Far From the Madding Crowd*

Kat and I visited Acadia National Park in September, 1996.  We were struck by the harsh beauty of water crashing upon rock, mountains capped by the green of thick forests, and we enjoyed many an overlook.  The Park now offers a free shuttle service on account of vehicular overcrowding.  You don’t see much from a bus, but if you dismount you’ll invest half an hour until the next shuttle arrives.  We got out at Thunder Hole, but the tide was wrong for thunder, and the ride back to the Visitors Center required 20 minutes of standing and gripping a rail.

 

Acadia is the remnants of a mountain range formed by volcanic eruptions around 480 million years past.  Recent Ice Ages (between 16,000 and 2,000,000 years ago) set off serious glacier movement, leaving rocks and huge boulders everywhere, not to mention sculpting the landscape and what now is the seascape.  The oceanic floor carving extends out over 300 miles, and the glacially carved contours of the ocean floor created prime lobster habitat.

Shoreman Helping Cap’n Henry Leave the Pier

Days after our Acadian bus ride we booked a tour on the Margaret Todd, a four-masted schooner recently restored to her greatest glory.  She was built late in the 19th century as a sail-powered freighter hauling crops, salted fish, and lumber from Bar Harbor to Boston, New York, and Baltimore.  151 feet long, this ship draws 12’ of water with benches for 150 people.  She is operated by a crew of six, plus a couple of shoremen.   Sailing big ships is hard work, and putting up 5,000 square feet of canvas takes coordinated effort, not to mention muscle.  Oh, but sailing is a glorious way to see Acadia NP.

Hoist Away!

Our sea cruise of Frenchman’s Bay saw lobstermen emptying and baiting their traps, then resetting them 200 feet below the surface.  They must check each trap at least every 48 hours lest their catch cannibalize itself.  Lobsters prefer herring as bait, but often settle for less desirable fish.  Catching them is hard work, but lobsters are plentiful (thanks to size limits and the overfishing of cod, their primary predator).  Huge catches insure that lobstermen earn some money but also lowers the price.  Last week we paid $6.75 a pound for them to a fisherman just down the road.  This morning the price is down to $5.  Wow!

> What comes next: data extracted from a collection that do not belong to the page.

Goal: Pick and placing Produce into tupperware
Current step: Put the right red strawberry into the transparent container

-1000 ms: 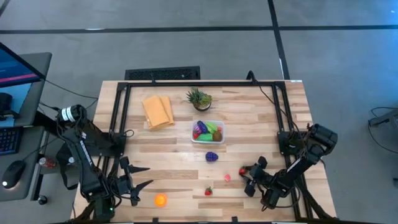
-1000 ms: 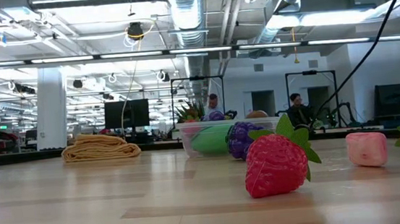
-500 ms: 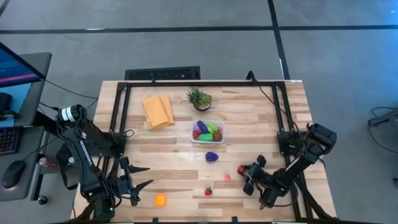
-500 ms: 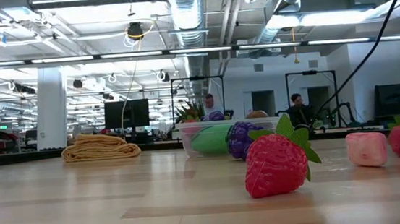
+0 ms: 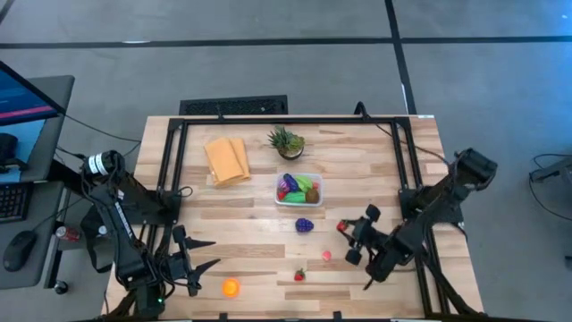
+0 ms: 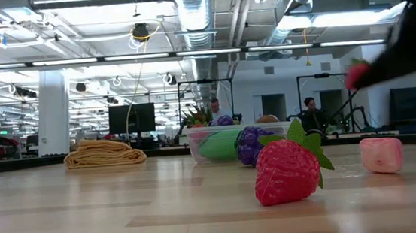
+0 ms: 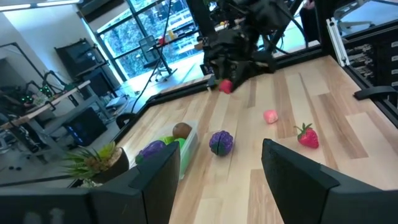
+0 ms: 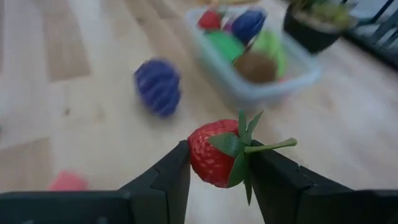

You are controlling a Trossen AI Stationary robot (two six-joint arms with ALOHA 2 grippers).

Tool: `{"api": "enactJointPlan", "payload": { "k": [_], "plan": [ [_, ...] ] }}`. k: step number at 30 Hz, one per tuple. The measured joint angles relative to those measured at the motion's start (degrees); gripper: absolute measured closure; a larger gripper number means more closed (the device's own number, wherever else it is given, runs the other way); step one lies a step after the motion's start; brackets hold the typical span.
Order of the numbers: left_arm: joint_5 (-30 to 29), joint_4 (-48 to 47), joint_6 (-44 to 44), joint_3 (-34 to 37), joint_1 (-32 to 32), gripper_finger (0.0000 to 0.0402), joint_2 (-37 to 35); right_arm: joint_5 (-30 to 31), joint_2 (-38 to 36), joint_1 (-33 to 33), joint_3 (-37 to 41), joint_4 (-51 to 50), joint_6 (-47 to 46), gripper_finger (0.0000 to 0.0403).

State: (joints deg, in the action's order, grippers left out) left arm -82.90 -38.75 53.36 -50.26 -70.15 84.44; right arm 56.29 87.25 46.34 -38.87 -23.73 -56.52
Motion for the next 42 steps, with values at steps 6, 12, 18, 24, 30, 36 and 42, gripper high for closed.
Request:
{"api": "enactJointPlan", "payload": {
  "k": [6, 12, 18, 24, 30, 36, 42],
  "plan": [
    [0.1, -0.4, 0.0, 0.0, 0.0, 0.0184, 0.0, 1.2, -6.7, -7.4, 0.0, 0.2, 14.1, 0.0263],
    [0.1, -0.4, 0.0, 0.0, 0.0, 0.0184, 0.0, 1.2, -10.0, -14.9, 0.0, 0.2, 23.2, 0.0264],
    [0.1, -0.9, 0.0, 0.0, 0.0, 0.0184, 0.0, 0.4, -10.5, -22.5, 0.0, 1.0, 28.4, 0.0256],
    [0.1, -0.9, 0.0, 0.0, 0.0, 0.0184, 0.0, -5.2, -10.1, -29.3, 0.0, 6.2, 36.5, 0.0265],
    [0.1, -0.9, 0.0, 0.0, 0.0, 0.0184, 0.0, -11.6, -10.1, -35.0, 0.0, 13.3, 44.9, 0.0261],
    [0.5, -0.9, 0.0, 0.0, 0.0, 0.0184, 0.0, -21.6, -10.1, -40.9, 0.0, 18.6, 50.2, 0.0258],
    [1.3, -1.4, 0.2, 0.0, 0.0, 0.0184, 0.0, -30.3, -6.3, -46.1, -0.1, 24.1, 54.0, 0.0265]
  ]
}}
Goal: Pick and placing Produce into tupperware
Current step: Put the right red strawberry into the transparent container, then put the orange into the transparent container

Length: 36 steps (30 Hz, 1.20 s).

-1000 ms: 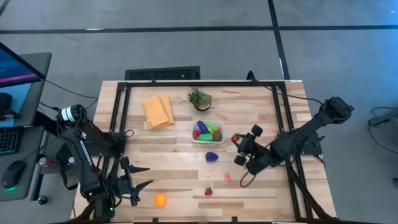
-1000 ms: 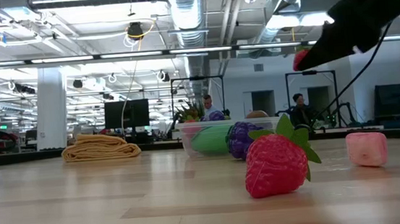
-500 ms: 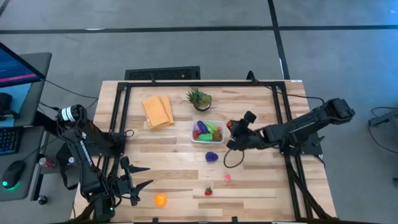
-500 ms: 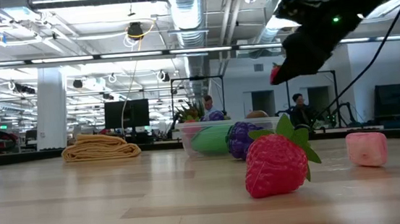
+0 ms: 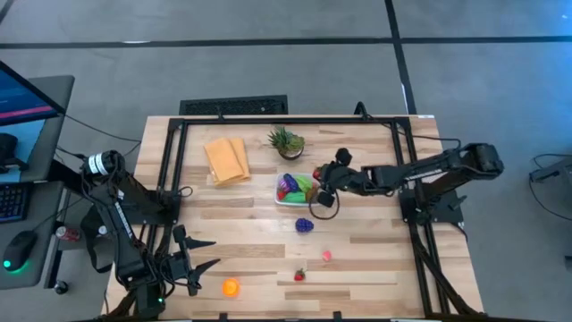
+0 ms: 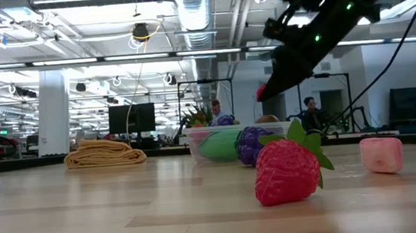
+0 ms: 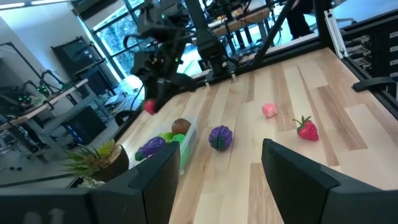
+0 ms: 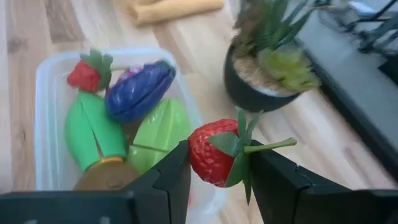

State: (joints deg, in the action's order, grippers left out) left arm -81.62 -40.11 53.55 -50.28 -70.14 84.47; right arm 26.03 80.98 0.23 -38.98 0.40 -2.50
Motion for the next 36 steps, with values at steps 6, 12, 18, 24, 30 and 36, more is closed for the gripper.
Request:
{"api": "enactJointPlan", "payload": {
  "k": [6, 12, 18, 24, 30, 36],
  "plan": [
    [0.2, -0.1, 0.3, 0.0, 0.0, 0.0184, 0.0, -5.0, 7.1, -3.3, 0.1, 6.0, 1.8, 0.0256],
    [0.2, -0.5, 0.7, 0.0, 0.0, 0.0184, 0.0, -6.8, 11.3, -4.1, 0.1, 8.4, 2.6, 0.0259],
    [0.1, -0.5, 0.9, 0.0, 0.0, 0.0184, 0.0, -7.0, 10.1, -4.1, 0.1, 7.2, 2.6, 0.0257],
    [-0.3, -0.5, 1.1, 0.0, 0.1, 0.0184, 0.0, -10.8, 8.3, -4.1, 0.1, 6.1, 2.5, 0.0226],
    [-0.4, -0.6, 1.3, 0.0, 0.1, 0.0184, 0.0, -10.9, 8.2, -4.1, 0.1, 5.4, 1.6, 0.0185],
    [-0.5, -0.5, 1.4, 0.0, 0.1, 0.0184, 0.0, -8.8, 5.8, -4.1, 0.1, 4.4, 1.8, 0.0159]
  ]
}}
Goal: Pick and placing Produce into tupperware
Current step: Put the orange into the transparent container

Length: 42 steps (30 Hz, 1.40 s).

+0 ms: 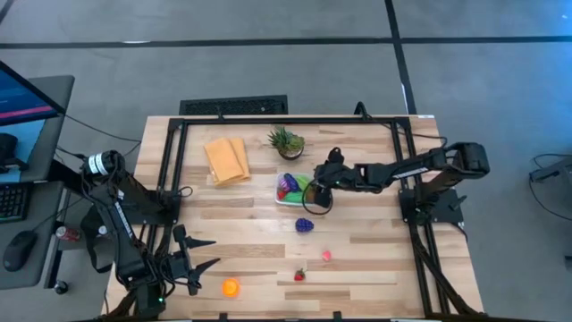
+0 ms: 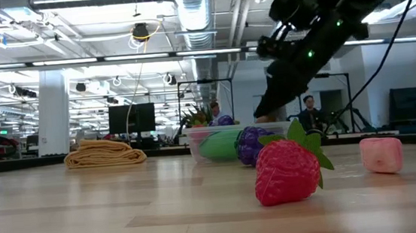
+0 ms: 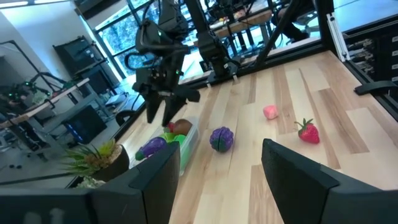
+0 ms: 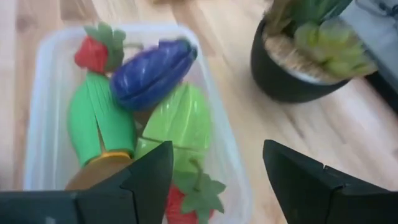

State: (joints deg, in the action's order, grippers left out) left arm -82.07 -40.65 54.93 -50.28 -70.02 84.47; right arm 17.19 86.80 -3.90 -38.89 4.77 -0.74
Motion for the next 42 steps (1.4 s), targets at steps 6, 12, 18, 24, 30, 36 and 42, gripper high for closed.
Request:
{"api": "enactJointPlan", "payload": {
  "k": [6, 12, 18, 24, 30, 36, 42],
  "plan": [
    [-0.1, -0.5, 1.2, 0.0, 0.0, 0.0184, 0.0, 0.2, -7.5, 0.8, 0.0, -1.9, 0.8, 0.0157],
    [4.8, -1.0, 3.8, 0.0, 0.7, 0.0184, 0.0, -0.7, -14.2, 5.5, 0.0, -5.5, 0.2, 0.0157],
    [10.8, 1.9, 5.5, 0.0, 1.3, 0.0184, 0.0, -0.9, -18.1, 13.6, 0.0, -11.8, -3.9, 0.0157],
    [18.2, 8.0, 5.5, 0.0, 1.2, 0.0184, 0.0, -0.8, -20.2, 23.4, 0.0, -13.1, -8.9, 0.0157],
    [22.1, 10.1, 5.5, 0.0, 2.0, 0.0184, 0.0, -0.7, -20.2, 31.9, 0.0, -10.6, -13.2, 0.0157],
    [29.3, 12.3, 5.5, 0.0, 5.2, 0.0173, 0.7, -0.3, -20.0, 39.3, 0.0, -8.4, -18.5, 0.0157],
    [36.9, 18.4, 0.9, 0.0, 8.9, 0.0157, 6.2, 7.3, -20.0, 47.0, 0.0, -7.7, -20.8, 0.0157]
  ]
}}
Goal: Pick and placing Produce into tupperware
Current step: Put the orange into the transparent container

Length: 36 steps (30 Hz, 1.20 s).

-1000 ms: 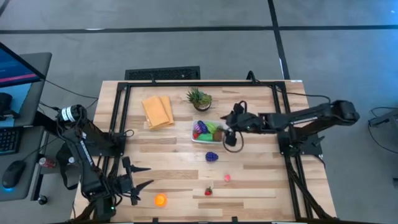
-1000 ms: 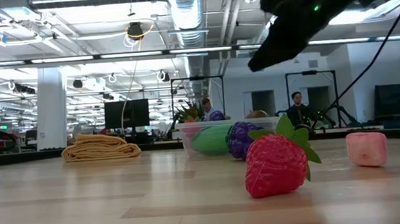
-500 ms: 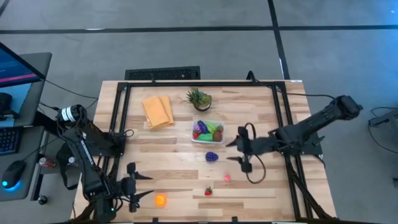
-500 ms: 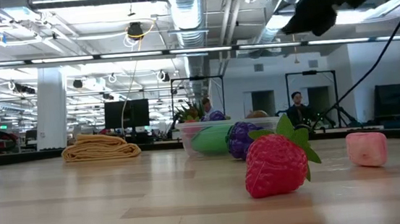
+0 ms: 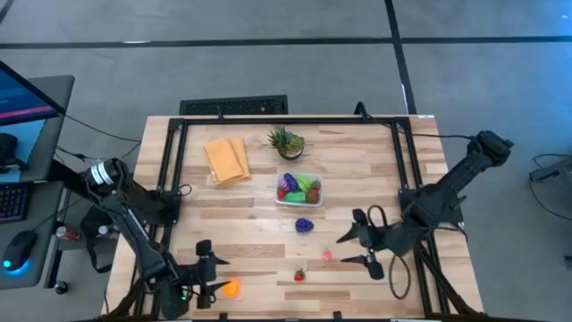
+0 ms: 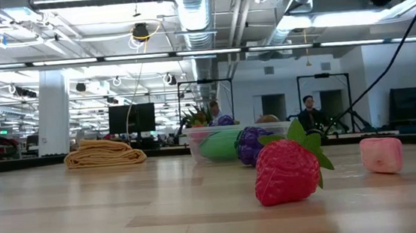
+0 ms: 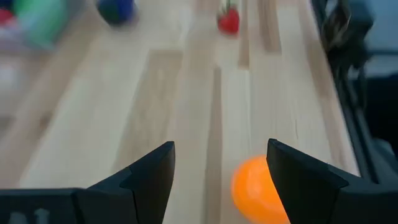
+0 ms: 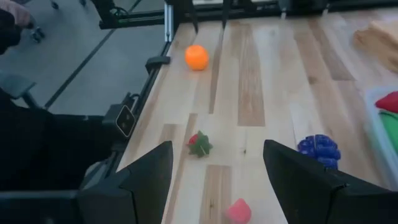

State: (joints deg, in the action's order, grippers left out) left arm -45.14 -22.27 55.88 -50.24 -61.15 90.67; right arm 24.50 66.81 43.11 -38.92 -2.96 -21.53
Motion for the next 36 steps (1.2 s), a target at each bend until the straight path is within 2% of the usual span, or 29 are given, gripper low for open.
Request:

Our Ranger and a Few Passengers

Our cruise passed the group of Porcupine Islands, a few harbor seals, a gray seal, maybe some porpoises, and in silhouette I saw what the ranger called a juvenile bald eagle.  With the sun behind, it looked more like one of those plastic owls that horrify pigeons.  It did, and entrepreneurs like to sell tour tickets:  I can’t say for sure.

One of the Porcupine Islands

Bar Harbor is a tourist town.  Private parking is so scarce the city holds a monopoly on the parking resource, which they mine most efficiently.  Our cruise routinely takes two hours, but the booking people insist you board half an hour early.  Street-side parking does not involve meters, which seems a good thing, but is not.  Every street-side parking spot is marked as 15 minutes or two hours only.  We settled for a two hour spot then hiked ten minutes to the pier.  After our cruise, we hiked ten minutes back, meaning there was 2 hours and 40 minutes on our clock.  Our ticket was written at 3:59, one full minute before the ship’s tour ended.  Most tellingly, every car on our block also wore a Bar Harbor “Hello Tourist” thank you note.  This city lives to fleece you.  Plan to add $15 to your meal, your whale or puffin cruise, and even your National Park Service approved sailing tour.  Everyone gets ticketed; just budget it.

Bar Harbor’s municipal government is funded by cheating tourists.  There is a solution:  Maine’s state legislature is considering a state-wide $5 limit to overtime parking tickets aimed precisely at Bar Harbor.  A surer solution is come to Acadia in September when the crowds are gone.  By then the town has laid off its meter maids — the public lots have vacancies.

Its Terminal Is Coming Soon: Stand By for Much Worse Parking

*My apologies to the memory of Thomas Hardy, both for using his acclaimed title, and for the fact I felt compelled to resort to Cliff’s Notes to review it in college.

 

2 thoughts on “Far From the Madding Crowd*

    1. Lobsters and those who eat them are the beneficiaries of global warming (expanded their range well up the Maine coast), overfishing of cod who eat young lobsters, and catch size limits, min and max, that protect those too small to a dinner as well as the big ones that tend to be most prolific at reproduction. They are best cooked steamed which limits their market to New England and restaurants willing to pay exorbitant freight.

      It won’t last forever, but the last few years have been among the best ever. We feel lucky to have come here this summer.